Une des séries inédites de l’exposition est un reportage de 1947 sur les danses cérémonielles du pueblo San Ildefonso au Nouveau-Mexique, que le catalogue décrit, décrypte et contextualise. Juliette Braillon a confié cette série à Bruce Bernstein, anthropologue proche de cette communauté, qui a transmis les images à ses membres. « Il était impérieux pour nous que les habitants du pueblo valident la sélection des images exposées et reproduites dans l’ouvrage, afin de protéger le sens de leurs cérémonies. Ils ont regardé en détail les photographies, qu’ils découvraient, et les ont commentées. Cet échange s’est fait dans le respect de leur patrimoine et de leur vie privée et offre au lecteur un texte d’une grande richesse. »

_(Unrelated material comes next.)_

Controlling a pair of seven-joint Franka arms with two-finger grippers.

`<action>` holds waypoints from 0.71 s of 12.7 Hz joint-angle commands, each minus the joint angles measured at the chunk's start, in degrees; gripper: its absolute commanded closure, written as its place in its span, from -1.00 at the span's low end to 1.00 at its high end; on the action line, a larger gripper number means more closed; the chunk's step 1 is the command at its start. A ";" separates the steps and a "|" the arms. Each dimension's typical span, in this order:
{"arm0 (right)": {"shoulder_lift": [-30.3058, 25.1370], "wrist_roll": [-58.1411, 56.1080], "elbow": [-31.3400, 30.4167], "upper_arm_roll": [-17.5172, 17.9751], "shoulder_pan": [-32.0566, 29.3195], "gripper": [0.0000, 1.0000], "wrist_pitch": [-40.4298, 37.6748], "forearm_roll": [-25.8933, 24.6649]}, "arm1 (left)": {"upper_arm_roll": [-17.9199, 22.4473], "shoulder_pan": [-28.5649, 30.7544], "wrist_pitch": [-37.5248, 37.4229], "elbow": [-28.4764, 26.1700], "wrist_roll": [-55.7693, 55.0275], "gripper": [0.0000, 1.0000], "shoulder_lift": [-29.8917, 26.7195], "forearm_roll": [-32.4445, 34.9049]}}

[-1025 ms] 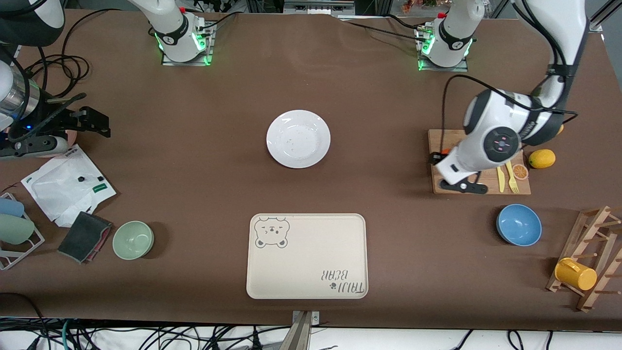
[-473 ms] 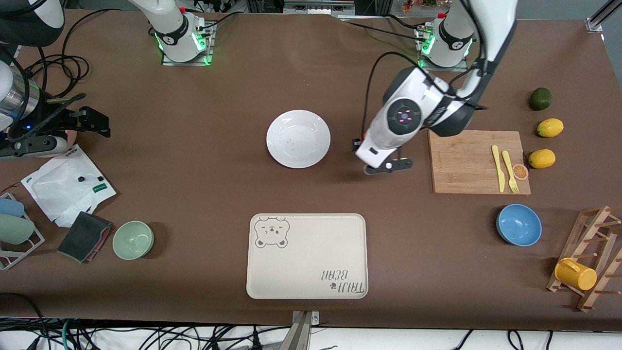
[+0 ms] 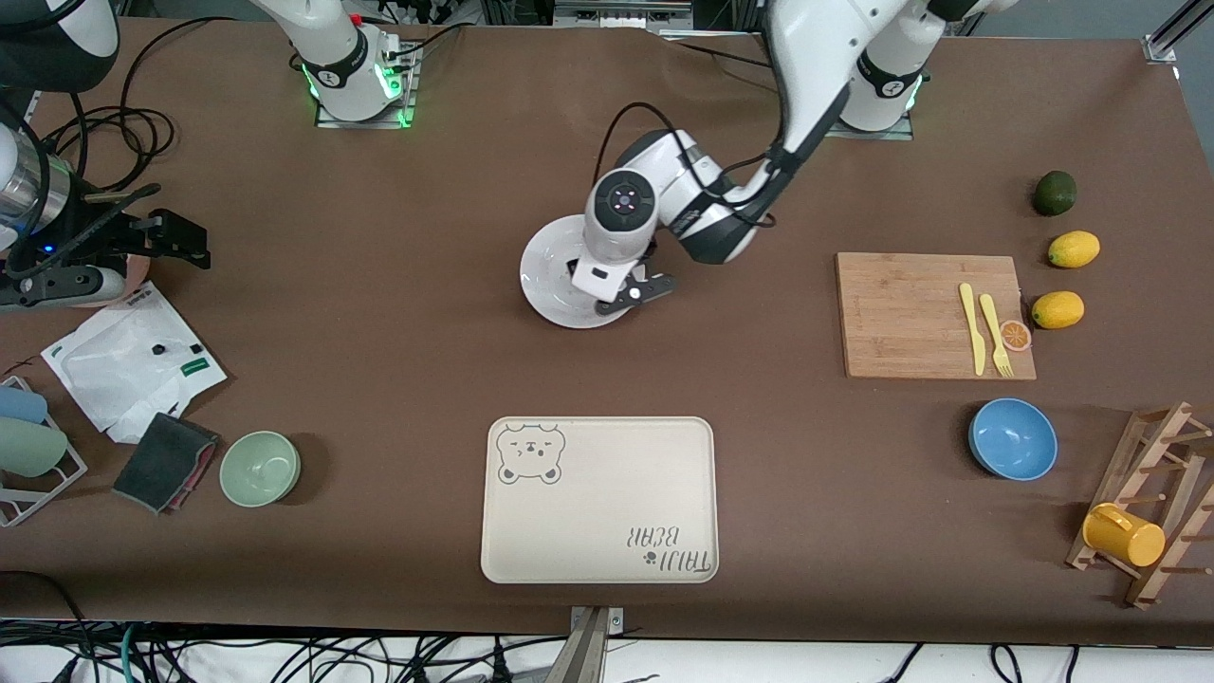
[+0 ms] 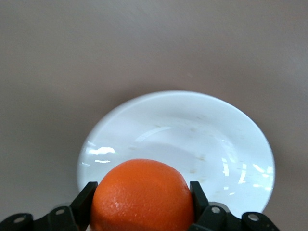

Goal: Place orange and plate with both arms
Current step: 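Lift the orange with the left gripper and carry it over the white plate, then lower the orange onto the plate and open the left gripper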

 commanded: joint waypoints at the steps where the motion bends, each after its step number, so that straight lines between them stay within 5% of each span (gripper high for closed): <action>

Le catalogue éclaire, en l’enrichissant, une autre thématique de l’exposition : les camps d’internement en France et au Maroc durant la Seconde Guerre mondiale, à travers l’essai de l’historienne Anne Grynberg, illustré notamment par des images du camp du Vernet trouvées dans les archives de l’Ariège. Alors qu’en 1939, Erwin Blumenfeld rentre de New York, couronné du succès de son engagement au magazine de mode Harper’s Bazaar, la guerre éclate. Lui et sa famille sont internés dans des camps en France et au Maroc. En 1941, grâce à un organisation d’aide aux immigrants juifs, ils parviennent à embarquer pour les États-Unis. « Le réseau d’internement que la France a mis en place, dès janvier 1939, en France et au Maroc est tout à fait méconnu. Blumenfeld est passé par cinq camps ! » précise Juliette Braillon.
Enfin, la dernière salle de l’exposition présente des photographies d’une grande modernité, comme des clins d’œil aux grands maîtres pour qui sait les deviner. « L’éclairage du catalogue est ici très précieux. Il présente les photographies en regard des œuvres dont elles s’inspirent. L’essai de Nicolas Feuillie, co-commissaire de l’exposition, renseigne sur la grande culture de Blumenfeld. Son œuvre photographique est imprégnée et nourrie de nombreuses références à l’histoire de l’art. Le photographe déclarait : “Je me considérais comme moderne, mais me révélai classique.” ».
Le catalogue Les Tribulations d’Erwin Blumenfeld, 1930-1950 joue bien un rôle complémentaire et essentiel à l’exposition qu’il accompagne : s’il lui fait écho, il n’emprunte pas le même visuel de communication. Sa couverture, distincte de l’affiche de l’exposition, confirme sa nature particulière et autonome.